Collection entries
>>

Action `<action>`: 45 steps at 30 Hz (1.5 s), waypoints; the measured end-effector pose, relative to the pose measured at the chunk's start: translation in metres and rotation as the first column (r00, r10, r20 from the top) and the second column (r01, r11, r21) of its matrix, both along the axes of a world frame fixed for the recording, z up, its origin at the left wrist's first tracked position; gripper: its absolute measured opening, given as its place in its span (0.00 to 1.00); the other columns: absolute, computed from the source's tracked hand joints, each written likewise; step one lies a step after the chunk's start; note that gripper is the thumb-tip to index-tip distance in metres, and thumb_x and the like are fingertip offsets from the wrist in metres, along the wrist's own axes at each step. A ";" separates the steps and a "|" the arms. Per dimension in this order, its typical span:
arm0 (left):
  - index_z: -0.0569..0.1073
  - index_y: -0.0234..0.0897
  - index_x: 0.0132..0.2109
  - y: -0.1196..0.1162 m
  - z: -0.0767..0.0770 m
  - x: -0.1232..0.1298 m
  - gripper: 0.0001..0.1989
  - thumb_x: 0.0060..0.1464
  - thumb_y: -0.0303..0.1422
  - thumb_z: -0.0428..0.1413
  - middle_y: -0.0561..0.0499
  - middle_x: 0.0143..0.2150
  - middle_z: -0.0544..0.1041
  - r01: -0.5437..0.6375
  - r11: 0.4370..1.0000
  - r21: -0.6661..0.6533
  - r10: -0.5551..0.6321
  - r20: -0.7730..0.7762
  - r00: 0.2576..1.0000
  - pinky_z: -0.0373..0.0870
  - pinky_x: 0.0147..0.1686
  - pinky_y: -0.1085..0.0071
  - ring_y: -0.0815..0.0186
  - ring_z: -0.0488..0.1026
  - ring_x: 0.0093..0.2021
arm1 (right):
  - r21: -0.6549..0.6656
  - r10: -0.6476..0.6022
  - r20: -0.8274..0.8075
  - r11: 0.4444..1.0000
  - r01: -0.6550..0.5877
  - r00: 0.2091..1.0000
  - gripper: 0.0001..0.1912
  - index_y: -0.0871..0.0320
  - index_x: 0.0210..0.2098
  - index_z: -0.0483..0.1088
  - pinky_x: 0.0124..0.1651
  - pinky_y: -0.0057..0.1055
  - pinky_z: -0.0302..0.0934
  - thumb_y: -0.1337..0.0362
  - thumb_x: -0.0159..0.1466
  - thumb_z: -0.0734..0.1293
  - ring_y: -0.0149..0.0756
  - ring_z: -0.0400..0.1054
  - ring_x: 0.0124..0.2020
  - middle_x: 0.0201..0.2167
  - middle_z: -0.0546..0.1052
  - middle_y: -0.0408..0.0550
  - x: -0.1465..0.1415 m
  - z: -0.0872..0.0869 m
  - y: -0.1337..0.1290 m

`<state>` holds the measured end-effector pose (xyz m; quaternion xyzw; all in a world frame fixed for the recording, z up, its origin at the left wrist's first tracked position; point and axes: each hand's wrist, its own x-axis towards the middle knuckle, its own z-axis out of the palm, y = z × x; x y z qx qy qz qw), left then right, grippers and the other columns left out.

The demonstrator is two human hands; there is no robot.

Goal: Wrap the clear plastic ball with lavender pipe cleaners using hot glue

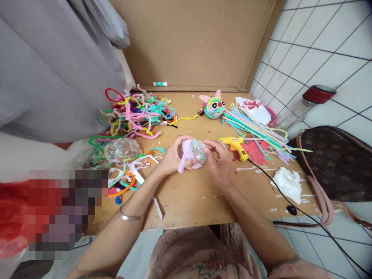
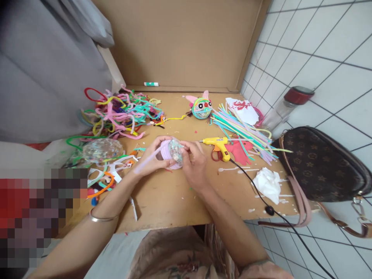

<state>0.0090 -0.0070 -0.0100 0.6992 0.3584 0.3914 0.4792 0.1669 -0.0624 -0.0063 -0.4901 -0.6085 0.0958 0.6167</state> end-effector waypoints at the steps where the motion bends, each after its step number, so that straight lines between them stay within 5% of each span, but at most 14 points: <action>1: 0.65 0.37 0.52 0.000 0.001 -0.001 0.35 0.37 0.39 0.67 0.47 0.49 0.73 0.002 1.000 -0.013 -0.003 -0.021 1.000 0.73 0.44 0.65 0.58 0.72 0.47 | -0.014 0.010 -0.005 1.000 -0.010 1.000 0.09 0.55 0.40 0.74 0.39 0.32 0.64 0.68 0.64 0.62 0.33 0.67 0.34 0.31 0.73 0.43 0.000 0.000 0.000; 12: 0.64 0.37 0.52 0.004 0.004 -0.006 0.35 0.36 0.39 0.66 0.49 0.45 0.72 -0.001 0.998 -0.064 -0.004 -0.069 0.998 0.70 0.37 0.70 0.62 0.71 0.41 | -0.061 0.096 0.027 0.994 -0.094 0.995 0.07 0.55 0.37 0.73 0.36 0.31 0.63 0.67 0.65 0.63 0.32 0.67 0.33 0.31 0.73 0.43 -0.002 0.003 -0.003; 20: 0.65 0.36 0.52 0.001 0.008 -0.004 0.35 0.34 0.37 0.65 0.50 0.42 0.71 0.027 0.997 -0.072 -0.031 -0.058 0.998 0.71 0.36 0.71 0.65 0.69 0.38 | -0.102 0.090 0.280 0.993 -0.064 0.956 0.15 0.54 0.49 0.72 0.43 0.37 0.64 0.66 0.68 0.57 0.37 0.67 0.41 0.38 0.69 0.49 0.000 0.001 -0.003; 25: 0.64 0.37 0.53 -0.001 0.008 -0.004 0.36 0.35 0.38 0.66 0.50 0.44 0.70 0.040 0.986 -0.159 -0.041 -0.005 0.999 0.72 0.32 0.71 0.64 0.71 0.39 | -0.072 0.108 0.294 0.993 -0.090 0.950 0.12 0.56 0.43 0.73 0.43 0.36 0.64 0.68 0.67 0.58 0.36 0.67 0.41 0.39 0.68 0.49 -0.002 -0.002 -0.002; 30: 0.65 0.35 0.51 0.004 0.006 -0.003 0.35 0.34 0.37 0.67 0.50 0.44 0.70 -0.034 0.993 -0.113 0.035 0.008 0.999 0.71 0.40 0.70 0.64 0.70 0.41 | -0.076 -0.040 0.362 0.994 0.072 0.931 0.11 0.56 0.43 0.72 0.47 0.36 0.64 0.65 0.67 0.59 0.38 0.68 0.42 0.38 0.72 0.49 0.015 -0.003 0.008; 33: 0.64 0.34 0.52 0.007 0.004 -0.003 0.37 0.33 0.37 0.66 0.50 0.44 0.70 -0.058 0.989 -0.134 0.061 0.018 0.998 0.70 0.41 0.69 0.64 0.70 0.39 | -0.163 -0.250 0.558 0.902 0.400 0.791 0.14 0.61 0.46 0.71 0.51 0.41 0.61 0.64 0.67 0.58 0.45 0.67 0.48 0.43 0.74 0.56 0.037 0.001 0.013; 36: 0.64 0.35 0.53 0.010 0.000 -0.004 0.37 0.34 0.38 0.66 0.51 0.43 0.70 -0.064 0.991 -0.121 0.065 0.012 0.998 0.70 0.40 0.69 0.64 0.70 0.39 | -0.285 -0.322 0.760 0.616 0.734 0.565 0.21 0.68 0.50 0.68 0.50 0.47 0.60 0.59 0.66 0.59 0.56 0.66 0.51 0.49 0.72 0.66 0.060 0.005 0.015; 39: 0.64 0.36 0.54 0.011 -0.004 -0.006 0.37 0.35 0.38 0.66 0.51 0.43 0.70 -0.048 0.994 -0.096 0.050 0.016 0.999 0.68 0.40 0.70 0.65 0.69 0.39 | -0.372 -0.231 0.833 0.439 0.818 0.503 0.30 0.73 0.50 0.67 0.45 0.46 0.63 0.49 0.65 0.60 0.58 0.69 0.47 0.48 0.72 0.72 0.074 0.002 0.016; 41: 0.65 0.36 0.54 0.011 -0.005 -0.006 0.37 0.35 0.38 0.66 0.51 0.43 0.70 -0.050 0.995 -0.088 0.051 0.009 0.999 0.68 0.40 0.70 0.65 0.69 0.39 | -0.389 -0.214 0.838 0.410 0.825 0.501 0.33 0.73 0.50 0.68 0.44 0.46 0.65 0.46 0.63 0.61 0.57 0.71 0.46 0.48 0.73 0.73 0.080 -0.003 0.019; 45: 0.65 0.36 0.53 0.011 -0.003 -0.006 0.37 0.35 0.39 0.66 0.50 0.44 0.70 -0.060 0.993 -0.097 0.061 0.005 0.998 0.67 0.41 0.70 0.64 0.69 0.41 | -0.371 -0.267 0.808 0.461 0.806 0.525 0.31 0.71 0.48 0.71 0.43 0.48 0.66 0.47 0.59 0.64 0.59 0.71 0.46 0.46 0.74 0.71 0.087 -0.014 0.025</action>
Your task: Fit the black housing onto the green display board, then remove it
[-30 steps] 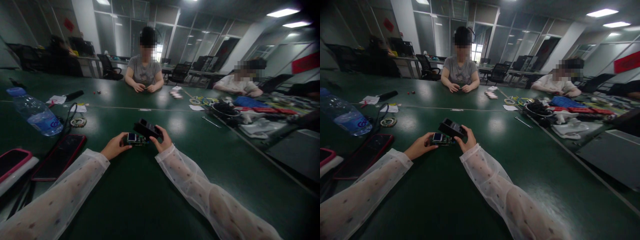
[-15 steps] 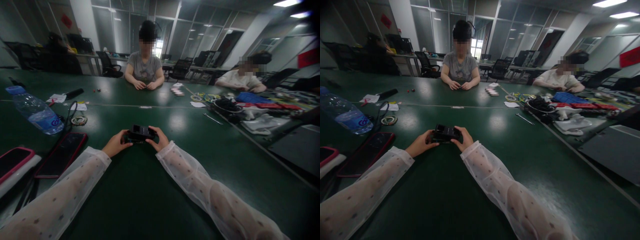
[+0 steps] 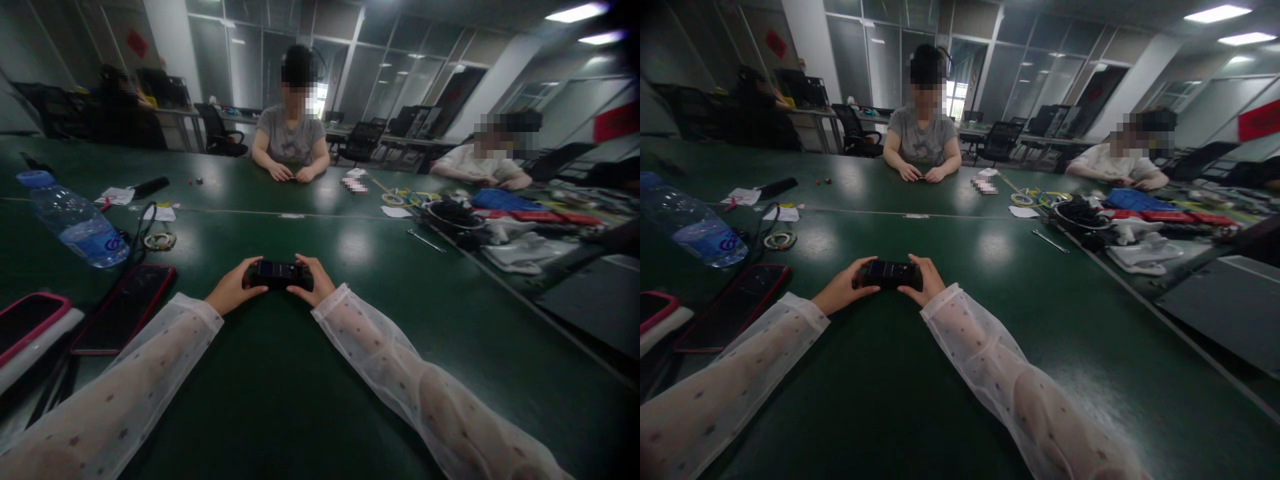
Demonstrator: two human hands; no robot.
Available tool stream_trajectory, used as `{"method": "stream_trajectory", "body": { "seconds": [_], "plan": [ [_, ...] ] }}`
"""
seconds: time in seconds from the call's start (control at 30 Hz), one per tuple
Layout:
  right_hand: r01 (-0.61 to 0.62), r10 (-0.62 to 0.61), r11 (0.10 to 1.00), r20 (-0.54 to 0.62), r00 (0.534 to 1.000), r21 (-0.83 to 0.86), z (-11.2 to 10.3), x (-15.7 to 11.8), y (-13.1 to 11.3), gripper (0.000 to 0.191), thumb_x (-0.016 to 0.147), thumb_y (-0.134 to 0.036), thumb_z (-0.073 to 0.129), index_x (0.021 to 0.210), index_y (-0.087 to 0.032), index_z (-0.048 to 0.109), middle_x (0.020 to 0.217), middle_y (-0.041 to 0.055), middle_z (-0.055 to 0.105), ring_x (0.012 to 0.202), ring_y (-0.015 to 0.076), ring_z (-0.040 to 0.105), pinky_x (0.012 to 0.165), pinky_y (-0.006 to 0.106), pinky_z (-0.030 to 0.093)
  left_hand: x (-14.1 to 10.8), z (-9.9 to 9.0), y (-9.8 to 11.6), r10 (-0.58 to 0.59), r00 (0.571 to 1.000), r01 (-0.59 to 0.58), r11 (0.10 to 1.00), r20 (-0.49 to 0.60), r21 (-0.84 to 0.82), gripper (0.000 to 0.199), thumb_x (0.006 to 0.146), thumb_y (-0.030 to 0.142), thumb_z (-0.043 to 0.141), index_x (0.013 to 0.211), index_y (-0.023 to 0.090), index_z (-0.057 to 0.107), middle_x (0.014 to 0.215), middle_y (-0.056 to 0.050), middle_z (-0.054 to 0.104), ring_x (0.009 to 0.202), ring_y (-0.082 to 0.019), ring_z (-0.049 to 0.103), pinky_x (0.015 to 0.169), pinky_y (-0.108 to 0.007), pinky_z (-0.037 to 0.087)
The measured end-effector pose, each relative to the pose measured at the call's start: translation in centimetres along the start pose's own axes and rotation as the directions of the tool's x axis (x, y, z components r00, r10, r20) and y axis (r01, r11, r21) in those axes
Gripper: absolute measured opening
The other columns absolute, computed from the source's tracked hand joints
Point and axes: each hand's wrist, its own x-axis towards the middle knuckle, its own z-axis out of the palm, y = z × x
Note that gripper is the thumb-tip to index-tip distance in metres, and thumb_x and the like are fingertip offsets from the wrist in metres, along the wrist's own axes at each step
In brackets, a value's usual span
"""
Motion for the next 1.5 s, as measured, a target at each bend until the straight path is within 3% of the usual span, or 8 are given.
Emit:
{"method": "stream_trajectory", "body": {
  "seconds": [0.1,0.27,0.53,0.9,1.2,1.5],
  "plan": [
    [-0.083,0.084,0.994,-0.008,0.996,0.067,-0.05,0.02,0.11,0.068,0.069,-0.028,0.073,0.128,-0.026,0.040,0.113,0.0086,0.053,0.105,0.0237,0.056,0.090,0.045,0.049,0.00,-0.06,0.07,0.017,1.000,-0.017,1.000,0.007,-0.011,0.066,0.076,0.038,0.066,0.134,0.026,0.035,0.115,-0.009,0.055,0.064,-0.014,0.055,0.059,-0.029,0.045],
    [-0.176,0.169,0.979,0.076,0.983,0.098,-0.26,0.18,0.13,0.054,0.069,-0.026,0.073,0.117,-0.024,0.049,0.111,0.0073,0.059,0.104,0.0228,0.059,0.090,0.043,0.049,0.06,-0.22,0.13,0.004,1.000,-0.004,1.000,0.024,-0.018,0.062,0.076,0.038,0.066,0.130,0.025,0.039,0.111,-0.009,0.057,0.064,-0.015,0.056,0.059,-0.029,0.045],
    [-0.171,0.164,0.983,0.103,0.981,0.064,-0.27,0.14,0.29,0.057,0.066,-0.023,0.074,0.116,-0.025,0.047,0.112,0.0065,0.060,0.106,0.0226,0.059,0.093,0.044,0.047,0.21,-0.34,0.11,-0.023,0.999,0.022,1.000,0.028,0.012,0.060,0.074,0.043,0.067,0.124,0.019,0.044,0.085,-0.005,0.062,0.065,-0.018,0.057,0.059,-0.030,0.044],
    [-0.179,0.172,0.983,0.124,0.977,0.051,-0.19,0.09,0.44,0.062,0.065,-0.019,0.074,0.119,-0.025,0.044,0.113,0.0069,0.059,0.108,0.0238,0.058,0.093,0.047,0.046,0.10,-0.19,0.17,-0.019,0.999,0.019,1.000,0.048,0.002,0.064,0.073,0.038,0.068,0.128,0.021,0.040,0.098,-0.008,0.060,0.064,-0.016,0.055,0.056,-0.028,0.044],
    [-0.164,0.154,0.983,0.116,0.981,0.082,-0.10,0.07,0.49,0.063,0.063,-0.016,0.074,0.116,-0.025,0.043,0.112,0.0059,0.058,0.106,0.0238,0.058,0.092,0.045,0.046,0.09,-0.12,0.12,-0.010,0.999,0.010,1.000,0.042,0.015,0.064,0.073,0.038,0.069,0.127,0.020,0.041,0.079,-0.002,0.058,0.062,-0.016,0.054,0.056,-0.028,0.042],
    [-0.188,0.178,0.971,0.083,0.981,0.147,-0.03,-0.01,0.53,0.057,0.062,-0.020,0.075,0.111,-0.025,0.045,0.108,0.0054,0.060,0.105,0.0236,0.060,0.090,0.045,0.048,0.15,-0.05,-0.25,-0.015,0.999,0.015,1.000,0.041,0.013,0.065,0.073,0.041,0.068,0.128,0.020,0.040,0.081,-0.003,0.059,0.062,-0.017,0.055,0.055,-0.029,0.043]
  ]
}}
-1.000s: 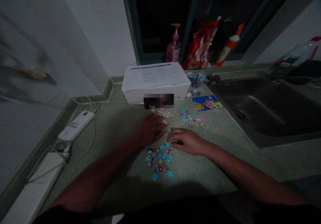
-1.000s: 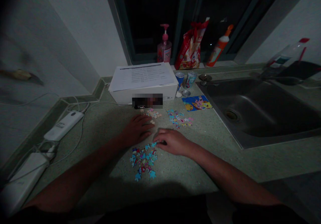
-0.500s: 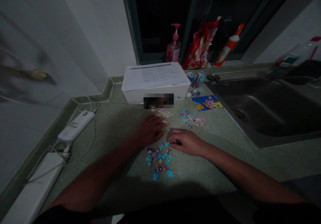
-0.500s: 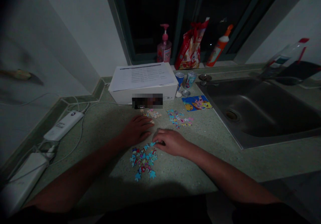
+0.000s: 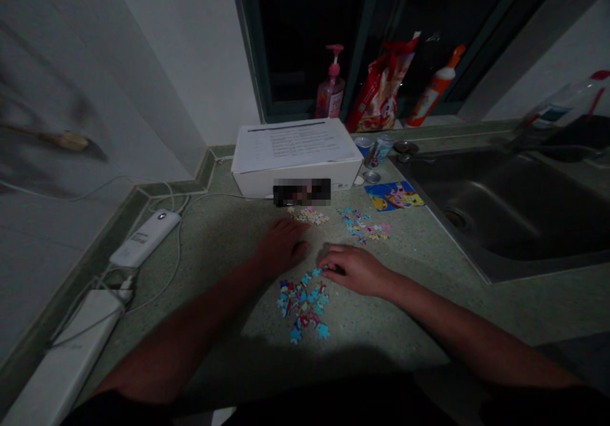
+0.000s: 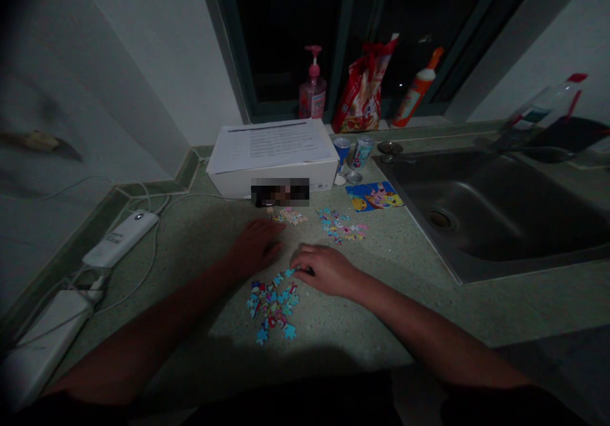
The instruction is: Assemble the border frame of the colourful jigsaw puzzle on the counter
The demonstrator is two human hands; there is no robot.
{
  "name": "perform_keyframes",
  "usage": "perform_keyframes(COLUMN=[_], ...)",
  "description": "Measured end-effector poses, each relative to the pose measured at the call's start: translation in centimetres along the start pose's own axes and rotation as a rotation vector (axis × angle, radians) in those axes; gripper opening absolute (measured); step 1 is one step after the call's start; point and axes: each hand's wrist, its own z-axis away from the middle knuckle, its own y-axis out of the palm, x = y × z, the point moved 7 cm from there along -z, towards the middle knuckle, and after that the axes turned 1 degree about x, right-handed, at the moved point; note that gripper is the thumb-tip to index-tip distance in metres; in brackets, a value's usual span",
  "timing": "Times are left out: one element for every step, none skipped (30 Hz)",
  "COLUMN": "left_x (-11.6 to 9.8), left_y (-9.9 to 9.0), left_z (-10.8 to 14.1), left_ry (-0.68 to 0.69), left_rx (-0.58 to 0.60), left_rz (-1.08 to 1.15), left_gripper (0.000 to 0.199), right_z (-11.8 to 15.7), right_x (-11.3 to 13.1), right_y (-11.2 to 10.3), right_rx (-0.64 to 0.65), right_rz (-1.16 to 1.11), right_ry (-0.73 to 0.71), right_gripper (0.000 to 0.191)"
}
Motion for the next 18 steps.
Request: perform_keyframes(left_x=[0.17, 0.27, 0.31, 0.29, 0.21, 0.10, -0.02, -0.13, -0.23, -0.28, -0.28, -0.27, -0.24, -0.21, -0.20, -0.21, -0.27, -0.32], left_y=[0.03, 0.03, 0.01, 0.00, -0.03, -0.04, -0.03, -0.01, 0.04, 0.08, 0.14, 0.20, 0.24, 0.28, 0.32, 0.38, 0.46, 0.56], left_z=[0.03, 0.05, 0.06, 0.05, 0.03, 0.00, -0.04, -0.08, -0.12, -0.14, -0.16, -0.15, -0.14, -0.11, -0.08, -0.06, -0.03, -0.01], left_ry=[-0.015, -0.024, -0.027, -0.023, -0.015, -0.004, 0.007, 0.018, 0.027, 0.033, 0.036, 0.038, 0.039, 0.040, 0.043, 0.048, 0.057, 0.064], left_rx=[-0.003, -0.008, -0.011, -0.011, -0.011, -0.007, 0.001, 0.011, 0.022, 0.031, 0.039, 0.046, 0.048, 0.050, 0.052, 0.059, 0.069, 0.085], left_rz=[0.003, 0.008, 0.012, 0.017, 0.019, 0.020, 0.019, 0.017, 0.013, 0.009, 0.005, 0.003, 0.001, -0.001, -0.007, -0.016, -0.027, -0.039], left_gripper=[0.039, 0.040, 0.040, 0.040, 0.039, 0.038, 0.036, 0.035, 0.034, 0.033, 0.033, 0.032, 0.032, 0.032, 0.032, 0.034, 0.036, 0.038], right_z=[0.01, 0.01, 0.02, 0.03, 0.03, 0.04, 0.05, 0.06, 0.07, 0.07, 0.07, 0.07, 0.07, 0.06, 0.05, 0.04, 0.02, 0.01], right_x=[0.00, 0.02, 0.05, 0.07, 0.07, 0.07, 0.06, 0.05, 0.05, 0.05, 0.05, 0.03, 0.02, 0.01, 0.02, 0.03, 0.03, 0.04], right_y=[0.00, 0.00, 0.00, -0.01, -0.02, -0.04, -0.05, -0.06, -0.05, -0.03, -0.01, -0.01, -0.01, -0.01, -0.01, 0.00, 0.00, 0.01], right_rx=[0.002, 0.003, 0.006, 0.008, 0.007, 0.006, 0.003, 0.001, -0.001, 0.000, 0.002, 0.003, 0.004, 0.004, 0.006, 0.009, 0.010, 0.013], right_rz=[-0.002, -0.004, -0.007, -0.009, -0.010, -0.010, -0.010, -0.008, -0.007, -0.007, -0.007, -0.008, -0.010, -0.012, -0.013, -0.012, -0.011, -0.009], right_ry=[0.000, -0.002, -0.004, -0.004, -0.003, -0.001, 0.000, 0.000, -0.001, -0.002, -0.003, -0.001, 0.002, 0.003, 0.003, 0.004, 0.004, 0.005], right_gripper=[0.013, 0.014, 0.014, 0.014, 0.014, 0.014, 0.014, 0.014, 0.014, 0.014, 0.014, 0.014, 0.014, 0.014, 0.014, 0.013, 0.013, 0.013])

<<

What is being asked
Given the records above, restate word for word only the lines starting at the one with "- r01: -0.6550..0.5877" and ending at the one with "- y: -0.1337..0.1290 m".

Response to the task
  - r01: -0.6550..0.5877
  - r00: 0.2091..1.0000
  - gripper: 0.0001..0.1912
  - index_y: -0.0871..0.0320
  - index_x: 0.0210..0.2098
  - index_z: -0.0483..0.1088
  - pinky_x: 0.0124..0.1651
  - pinky_y: -0.0057..0.1055
  - pinky_z: -0.0302..0.0934
  - thumb_y: -0.1337..0.0362
  - thumb_x: -0.0159..0.1466
  - thumb_z: -0.0734..0.1293
  - ring_y: -0.0149..0.0756
  - ring_z: -0.0400..0.1054
  - ring_x: 0.0124..0.2020
  - middle_x: 0.0201..0.2167
  - middle_z: -0.0546..0.1052
  - middle_y: -0.0408..0.0550
  - x: -0.1465..0.1415 m
  - z: -0.0872..0.0869 m
  - y: -0.1337..0.1290 m

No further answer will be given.